» Required work: From the listing below, extract each line containing the string "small".

» Material provided:
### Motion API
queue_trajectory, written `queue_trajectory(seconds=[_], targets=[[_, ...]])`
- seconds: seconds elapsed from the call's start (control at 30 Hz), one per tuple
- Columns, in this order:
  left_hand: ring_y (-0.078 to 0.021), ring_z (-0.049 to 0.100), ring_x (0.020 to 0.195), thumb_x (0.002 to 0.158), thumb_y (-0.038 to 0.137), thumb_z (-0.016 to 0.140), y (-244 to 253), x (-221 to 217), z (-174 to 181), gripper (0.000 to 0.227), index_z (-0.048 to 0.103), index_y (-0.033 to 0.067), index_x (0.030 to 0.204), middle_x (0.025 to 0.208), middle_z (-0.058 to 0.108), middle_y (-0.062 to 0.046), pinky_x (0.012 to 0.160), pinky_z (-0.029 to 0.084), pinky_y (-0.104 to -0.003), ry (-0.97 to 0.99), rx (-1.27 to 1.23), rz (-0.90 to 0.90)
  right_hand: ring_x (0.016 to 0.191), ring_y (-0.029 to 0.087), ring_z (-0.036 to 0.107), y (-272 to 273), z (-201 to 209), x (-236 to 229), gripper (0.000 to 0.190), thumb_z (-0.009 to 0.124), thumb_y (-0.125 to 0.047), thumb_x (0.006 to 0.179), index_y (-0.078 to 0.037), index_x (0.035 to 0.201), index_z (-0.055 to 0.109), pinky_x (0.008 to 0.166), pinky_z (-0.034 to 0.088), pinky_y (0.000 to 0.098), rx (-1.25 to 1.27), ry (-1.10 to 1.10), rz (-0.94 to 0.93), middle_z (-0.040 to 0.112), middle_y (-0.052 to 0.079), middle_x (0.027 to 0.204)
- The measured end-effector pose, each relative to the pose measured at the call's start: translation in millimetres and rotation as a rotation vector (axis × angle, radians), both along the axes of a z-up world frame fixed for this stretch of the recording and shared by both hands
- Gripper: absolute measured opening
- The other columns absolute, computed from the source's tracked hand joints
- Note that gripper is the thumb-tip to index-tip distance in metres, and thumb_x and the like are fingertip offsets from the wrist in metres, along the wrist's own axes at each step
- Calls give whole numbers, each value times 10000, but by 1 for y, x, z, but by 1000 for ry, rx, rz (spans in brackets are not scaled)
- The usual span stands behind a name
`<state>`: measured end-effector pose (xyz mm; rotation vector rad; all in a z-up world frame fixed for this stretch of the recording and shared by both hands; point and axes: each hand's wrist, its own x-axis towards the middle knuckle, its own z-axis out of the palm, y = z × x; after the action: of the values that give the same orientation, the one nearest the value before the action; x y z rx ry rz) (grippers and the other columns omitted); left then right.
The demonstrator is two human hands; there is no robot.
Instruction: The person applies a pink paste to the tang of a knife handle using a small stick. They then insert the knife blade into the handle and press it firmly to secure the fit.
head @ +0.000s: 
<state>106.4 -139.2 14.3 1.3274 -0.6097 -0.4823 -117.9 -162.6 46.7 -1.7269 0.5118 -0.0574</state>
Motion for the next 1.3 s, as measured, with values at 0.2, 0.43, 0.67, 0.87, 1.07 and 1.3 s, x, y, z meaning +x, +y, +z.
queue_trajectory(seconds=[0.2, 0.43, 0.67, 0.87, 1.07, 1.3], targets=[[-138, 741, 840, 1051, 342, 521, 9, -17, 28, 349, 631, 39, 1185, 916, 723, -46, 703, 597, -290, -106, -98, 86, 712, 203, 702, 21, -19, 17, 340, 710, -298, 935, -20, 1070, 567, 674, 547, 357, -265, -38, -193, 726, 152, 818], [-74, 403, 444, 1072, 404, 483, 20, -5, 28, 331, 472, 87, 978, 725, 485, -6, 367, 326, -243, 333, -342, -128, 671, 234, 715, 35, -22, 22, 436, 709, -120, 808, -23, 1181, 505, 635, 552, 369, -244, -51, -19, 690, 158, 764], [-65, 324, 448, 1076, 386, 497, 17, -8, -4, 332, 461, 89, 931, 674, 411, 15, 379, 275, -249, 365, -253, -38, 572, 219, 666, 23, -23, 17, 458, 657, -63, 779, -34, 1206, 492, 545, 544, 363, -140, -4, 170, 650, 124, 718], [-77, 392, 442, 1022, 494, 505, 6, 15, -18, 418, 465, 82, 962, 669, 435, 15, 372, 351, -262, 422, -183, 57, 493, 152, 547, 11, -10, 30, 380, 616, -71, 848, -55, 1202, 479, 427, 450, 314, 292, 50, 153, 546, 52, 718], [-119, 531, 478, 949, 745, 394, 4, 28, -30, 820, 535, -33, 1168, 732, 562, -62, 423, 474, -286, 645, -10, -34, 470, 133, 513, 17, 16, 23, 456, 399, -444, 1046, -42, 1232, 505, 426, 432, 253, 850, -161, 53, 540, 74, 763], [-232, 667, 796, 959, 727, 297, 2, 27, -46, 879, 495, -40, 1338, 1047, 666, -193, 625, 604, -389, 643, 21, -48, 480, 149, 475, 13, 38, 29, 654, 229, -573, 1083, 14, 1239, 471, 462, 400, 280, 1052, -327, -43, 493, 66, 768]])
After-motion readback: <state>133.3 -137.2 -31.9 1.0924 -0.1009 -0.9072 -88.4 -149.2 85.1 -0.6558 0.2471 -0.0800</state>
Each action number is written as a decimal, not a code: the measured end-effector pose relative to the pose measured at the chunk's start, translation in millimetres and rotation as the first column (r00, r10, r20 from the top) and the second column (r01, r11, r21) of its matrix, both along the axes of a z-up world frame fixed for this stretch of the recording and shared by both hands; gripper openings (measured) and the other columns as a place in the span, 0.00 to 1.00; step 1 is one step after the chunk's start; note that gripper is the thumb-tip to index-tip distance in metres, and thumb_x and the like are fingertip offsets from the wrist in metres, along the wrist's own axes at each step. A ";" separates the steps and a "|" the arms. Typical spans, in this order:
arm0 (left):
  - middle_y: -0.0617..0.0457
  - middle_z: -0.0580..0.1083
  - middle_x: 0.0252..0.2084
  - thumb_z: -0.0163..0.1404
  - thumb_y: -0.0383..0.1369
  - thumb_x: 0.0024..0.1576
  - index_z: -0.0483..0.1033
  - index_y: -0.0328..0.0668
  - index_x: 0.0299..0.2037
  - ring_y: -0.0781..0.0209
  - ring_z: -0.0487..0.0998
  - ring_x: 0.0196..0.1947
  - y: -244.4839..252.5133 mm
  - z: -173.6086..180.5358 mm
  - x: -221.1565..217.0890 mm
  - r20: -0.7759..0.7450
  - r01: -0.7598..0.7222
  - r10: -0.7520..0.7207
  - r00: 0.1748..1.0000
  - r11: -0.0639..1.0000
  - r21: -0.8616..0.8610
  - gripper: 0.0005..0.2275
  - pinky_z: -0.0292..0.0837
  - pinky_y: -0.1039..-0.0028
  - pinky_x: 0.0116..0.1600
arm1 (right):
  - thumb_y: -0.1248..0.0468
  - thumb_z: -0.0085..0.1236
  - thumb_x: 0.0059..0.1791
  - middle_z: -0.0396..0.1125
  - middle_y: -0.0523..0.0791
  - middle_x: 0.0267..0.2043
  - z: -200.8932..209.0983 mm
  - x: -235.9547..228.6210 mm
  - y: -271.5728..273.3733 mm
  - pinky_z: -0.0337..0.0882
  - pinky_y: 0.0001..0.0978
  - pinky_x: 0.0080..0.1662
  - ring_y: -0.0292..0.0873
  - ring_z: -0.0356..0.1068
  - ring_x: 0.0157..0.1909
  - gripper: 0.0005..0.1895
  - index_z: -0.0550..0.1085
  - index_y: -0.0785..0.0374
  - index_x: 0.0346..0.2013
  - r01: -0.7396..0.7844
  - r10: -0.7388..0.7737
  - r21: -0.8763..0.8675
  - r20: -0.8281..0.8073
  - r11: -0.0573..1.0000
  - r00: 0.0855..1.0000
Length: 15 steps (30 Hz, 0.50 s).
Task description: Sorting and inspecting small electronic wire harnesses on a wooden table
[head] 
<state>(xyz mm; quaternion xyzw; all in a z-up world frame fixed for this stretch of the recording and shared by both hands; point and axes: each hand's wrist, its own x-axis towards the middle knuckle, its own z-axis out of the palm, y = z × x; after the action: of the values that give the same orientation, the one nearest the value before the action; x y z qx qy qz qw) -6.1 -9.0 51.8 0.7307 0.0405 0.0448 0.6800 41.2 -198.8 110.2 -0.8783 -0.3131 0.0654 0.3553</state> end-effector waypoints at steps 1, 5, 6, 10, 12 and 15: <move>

» Written solution:
Instruction: The person applies a pink paste to the tang of a knife handle using a small stick. They then insert the knife blade into the handle and press it firmly to secure the fit.
Task description: Sorting and inspecting small electronic wire harnesses on a wooden table

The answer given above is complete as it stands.